The Poor People’s Campaign once again seeks to unify disparate movements, this time with an eye toward this year’s midterm elections. The 2016 presidential election represented a major setback for working people and people of color. But since last year, the tide has unquestionably begun to turn. The electoral arena provides clear evidence. The elections of Sen. Doug Jones in Alabama last year and of Conor Lamb in Western Pennsylvania last month, both in usual Republican strongholds, are among the most dramatic examples of the changing political landscape.
Women are also rising up. #Me Too and Times Up are responses not only to workplace sexual assault and harassment, but also to a president who boasts about his sexual assaults. This women’s movement portends an election-year cycle in which candidates will be forced to address women’s issues and the behavior of officials who flout them.
Another dramatic example of the turning tide is the hundreds of thousands of teenagers who have taken to the streets and to social media to demand that adults and political officials act against gun deaths that have created a scourge in schools and far too many of our communities. These students have challenged elected officials to stand up to the National Rifle Association. To underscore their point, they distributed voter registration cards at last month’s March for Our Lives rallies.

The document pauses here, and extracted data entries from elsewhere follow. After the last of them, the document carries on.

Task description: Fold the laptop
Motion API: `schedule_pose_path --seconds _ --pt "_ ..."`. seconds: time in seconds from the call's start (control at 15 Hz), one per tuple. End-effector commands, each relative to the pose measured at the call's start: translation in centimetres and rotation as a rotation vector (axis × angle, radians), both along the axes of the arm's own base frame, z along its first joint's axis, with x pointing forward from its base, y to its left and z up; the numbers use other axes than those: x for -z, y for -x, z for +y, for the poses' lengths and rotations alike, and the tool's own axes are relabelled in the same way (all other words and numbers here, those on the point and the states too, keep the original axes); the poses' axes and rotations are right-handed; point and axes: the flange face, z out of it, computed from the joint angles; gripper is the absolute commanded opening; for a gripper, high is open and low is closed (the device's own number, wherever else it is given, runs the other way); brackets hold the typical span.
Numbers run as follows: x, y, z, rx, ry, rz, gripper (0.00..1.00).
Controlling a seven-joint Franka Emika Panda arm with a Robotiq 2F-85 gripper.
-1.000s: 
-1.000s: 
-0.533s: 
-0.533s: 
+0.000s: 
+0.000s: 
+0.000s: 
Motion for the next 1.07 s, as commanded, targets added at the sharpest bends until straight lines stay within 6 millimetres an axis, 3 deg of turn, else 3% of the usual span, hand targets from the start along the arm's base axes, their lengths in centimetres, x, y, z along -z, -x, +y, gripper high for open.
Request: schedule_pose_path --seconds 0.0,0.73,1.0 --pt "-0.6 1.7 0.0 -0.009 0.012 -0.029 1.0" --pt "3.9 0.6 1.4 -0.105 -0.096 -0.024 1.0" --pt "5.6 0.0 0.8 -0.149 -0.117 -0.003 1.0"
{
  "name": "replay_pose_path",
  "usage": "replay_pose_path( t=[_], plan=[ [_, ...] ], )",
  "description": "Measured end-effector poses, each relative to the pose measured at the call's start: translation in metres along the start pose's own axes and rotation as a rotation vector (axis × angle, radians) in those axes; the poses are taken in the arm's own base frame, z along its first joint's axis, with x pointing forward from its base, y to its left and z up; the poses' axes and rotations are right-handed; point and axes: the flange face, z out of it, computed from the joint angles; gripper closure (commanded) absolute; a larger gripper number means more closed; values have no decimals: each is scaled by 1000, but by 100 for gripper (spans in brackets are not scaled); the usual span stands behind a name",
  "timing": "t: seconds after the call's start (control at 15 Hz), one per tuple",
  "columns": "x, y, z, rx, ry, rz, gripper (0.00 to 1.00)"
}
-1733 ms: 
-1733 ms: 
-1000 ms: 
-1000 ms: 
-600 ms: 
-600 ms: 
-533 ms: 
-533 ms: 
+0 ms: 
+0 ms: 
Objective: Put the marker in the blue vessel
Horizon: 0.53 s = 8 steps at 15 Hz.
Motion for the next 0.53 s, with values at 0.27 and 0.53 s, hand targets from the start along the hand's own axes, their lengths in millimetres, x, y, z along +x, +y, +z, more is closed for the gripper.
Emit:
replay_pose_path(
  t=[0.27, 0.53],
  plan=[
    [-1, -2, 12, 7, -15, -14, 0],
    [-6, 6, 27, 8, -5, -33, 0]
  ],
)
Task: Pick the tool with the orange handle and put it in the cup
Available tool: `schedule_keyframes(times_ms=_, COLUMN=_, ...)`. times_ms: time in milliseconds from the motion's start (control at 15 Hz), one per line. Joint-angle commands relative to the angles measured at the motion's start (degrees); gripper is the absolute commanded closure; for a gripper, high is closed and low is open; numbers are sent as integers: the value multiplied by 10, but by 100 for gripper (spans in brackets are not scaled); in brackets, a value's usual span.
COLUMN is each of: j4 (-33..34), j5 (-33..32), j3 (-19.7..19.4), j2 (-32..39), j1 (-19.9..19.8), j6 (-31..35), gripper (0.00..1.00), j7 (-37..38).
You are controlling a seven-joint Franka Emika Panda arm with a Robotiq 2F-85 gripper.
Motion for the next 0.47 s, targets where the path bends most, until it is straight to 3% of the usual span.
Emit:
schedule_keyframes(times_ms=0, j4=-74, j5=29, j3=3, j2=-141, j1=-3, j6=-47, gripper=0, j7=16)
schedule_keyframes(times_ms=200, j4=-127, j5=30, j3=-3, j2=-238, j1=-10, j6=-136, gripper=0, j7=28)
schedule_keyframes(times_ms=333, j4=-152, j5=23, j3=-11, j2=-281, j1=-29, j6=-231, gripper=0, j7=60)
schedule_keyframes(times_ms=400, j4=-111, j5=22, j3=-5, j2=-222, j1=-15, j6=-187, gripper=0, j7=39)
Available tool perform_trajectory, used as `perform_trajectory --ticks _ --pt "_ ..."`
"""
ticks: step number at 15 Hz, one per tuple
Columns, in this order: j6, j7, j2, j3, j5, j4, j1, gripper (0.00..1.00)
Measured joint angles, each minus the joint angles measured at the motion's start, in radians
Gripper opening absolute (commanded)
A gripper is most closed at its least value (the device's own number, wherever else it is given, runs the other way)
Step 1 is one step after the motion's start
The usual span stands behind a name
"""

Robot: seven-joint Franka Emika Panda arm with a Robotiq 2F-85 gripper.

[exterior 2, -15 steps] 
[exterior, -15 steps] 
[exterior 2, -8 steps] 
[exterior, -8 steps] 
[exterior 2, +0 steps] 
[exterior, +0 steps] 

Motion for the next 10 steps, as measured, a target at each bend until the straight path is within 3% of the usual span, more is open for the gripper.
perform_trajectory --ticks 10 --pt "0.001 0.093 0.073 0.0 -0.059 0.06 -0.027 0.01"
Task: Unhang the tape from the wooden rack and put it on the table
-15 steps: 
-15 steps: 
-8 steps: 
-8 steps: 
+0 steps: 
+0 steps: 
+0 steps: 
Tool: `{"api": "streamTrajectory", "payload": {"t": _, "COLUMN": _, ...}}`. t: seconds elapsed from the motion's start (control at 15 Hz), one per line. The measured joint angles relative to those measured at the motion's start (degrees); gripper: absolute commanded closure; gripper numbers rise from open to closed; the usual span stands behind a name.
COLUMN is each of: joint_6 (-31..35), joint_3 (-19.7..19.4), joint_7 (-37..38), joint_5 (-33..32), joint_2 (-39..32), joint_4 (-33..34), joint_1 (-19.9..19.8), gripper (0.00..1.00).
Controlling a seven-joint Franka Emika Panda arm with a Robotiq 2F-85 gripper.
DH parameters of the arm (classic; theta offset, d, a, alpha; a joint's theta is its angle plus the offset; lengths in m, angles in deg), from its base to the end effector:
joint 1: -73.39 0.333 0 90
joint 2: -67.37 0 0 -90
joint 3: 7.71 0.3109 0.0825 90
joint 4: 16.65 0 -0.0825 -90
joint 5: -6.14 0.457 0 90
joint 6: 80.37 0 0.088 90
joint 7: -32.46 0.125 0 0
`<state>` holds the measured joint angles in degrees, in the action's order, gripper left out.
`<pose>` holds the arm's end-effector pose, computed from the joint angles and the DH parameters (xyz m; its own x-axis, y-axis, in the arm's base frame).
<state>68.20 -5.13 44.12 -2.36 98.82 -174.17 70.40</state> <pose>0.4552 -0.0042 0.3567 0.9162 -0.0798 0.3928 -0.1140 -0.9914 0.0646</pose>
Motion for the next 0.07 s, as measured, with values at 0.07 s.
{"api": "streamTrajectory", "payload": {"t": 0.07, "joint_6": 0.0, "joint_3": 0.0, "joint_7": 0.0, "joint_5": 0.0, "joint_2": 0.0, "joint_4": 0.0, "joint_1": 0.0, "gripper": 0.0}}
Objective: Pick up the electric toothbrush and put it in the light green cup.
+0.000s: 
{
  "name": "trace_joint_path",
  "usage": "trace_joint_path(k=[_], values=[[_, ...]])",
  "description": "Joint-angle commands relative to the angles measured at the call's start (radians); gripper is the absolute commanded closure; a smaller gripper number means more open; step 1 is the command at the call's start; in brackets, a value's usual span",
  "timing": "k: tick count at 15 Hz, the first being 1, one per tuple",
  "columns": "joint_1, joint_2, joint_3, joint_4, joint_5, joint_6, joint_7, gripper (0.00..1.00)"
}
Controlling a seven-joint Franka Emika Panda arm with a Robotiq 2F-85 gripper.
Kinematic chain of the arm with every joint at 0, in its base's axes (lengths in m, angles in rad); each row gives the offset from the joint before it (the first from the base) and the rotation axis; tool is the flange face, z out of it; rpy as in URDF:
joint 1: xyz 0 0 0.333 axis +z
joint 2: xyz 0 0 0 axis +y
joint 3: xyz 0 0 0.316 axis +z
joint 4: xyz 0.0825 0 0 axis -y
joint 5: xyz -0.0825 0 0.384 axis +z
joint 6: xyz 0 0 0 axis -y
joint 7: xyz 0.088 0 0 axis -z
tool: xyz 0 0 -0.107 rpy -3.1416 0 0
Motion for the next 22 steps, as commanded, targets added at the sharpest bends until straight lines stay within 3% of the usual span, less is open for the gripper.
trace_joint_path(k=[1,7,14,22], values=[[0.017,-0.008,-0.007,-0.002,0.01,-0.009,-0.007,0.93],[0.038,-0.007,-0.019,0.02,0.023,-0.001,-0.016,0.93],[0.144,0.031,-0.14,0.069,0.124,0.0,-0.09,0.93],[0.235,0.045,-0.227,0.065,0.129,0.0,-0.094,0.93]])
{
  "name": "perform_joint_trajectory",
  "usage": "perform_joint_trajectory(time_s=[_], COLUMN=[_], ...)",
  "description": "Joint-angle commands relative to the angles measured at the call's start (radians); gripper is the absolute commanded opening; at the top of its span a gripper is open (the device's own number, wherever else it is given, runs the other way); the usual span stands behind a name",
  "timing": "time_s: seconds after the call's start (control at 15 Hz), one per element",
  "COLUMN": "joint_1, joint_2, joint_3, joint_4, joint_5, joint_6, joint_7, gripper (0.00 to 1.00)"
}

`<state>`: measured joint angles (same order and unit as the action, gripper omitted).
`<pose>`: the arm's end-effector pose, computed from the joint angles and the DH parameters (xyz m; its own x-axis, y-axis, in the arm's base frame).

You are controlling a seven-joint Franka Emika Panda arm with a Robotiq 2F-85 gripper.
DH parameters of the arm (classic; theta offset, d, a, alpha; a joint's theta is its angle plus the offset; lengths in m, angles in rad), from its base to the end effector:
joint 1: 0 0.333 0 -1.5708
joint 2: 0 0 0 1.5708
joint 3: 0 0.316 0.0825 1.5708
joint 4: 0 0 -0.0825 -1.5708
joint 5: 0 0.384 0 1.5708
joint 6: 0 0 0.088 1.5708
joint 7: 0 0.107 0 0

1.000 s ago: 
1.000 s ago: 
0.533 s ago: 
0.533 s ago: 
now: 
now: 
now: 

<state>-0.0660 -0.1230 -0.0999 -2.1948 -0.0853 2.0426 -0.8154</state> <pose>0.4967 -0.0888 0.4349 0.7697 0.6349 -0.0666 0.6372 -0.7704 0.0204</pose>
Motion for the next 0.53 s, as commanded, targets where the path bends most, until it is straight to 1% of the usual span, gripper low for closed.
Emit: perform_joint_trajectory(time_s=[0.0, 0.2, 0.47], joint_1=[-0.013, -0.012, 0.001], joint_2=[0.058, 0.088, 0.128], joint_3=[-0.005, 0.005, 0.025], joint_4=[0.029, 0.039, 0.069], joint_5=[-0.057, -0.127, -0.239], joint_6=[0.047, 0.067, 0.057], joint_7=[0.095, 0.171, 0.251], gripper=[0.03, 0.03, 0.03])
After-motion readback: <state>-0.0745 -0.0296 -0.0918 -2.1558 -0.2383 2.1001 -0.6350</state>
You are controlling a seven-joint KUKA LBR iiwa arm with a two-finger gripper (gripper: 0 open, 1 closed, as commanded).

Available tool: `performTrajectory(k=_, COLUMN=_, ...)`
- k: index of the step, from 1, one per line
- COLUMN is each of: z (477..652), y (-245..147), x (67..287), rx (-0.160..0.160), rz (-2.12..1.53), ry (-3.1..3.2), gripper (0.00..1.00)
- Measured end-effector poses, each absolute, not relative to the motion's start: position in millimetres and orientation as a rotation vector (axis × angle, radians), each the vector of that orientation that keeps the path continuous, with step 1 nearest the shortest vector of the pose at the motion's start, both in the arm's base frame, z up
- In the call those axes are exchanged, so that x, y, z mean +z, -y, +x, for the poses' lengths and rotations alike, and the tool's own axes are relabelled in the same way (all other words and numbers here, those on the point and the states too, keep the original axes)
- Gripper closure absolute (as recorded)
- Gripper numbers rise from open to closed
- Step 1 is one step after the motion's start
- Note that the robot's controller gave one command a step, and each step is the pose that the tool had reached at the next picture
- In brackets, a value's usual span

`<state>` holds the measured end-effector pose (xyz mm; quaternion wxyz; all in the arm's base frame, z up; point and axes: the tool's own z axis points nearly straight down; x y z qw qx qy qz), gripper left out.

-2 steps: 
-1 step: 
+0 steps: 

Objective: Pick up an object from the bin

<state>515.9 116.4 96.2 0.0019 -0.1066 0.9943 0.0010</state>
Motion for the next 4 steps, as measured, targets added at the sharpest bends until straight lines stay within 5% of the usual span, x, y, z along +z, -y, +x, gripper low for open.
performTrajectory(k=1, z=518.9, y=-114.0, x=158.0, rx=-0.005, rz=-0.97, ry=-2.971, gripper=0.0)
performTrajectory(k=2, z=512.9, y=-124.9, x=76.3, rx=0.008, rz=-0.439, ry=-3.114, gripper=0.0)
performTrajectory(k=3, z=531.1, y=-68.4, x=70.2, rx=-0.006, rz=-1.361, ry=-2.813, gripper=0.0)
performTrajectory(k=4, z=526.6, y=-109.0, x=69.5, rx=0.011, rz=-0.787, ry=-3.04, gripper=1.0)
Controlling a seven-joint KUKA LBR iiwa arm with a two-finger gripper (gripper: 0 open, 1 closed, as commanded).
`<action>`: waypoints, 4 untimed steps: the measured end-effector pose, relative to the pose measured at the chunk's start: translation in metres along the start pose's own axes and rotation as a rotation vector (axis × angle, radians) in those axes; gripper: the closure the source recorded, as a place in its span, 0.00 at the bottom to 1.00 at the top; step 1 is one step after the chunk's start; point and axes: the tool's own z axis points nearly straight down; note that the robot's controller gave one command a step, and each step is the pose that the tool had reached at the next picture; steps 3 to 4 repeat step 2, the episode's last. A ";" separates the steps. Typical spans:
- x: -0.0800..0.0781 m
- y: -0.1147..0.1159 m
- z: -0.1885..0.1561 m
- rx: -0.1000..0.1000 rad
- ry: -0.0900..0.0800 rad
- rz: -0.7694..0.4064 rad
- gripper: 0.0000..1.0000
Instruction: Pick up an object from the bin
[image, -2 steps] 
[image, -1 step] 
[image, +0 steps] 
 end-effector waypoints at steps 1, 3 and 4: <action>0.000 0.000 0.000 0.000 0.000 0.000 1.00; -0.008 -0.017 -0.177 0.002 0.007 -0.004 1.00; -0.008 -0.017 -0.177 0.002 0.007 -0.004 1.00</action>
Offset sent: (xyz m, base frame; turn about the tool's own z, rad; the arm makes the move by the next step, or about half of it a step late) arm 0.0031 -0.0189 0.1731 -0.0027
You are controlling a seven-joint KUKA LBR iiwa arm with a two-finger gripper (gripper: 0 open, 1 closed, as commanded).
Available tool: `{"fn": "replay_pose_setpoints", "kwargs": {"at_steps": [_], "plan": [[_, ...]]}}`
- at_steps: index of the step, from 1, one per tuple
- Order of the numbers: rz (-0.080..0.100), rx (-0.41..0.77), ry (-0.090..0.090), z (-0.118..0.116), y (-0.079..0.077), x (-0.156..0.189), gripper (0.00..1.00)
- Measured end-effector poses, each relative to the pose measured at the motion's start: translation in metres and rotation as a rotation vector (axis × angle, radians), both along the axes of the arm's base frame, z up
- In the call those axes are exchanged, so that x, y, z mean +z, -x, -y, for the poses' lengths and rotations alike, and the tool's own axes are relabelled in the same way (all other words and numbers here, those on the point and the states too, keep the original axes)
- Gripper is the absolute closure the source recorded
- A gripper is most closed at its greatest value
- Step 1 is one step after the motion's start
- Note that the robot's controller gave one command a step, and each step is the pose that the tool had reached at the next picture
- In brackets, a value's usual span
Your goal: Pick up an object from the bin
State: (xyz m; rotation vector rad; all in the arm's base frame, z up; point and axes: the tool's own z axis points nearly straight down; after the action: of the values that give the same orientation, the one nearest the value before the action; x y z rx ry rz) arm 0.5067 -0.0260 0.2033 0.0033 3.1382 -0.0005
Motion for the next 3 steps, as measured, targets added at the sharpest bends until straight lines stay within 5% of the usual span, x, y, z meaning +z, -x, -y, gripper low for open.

The historic victory of West Virginia teachers, which has encouraged public and private industry workers throughout the nation, is another wake-up call to our elected officials. They are central to the progressive coalitions, particularly the Fight for $15 and against economic inequality.
This year’s Poor People’s Campaign reminds us that the fights for economic, racial and social justice are intertwined. President Barack Obama often articulated the commonality of struggles, most eloquently when he declared in 2015 at the 50th anniversary of the historic Selma March for voting rights: “Because of what they [Selma marchers] did, the doors of opportunity swung open not just for Black folks, but for every American. Women marched through those doors. Latinos marched through those doors. Asian-Americans, gay Americans, Americans with disabilities—they all came through those doors.”
Let’s march on.
George Gresham is president of 1199SEIU United Healthcare Workers East, the largest union in New York and the largest healthcare union in the nation.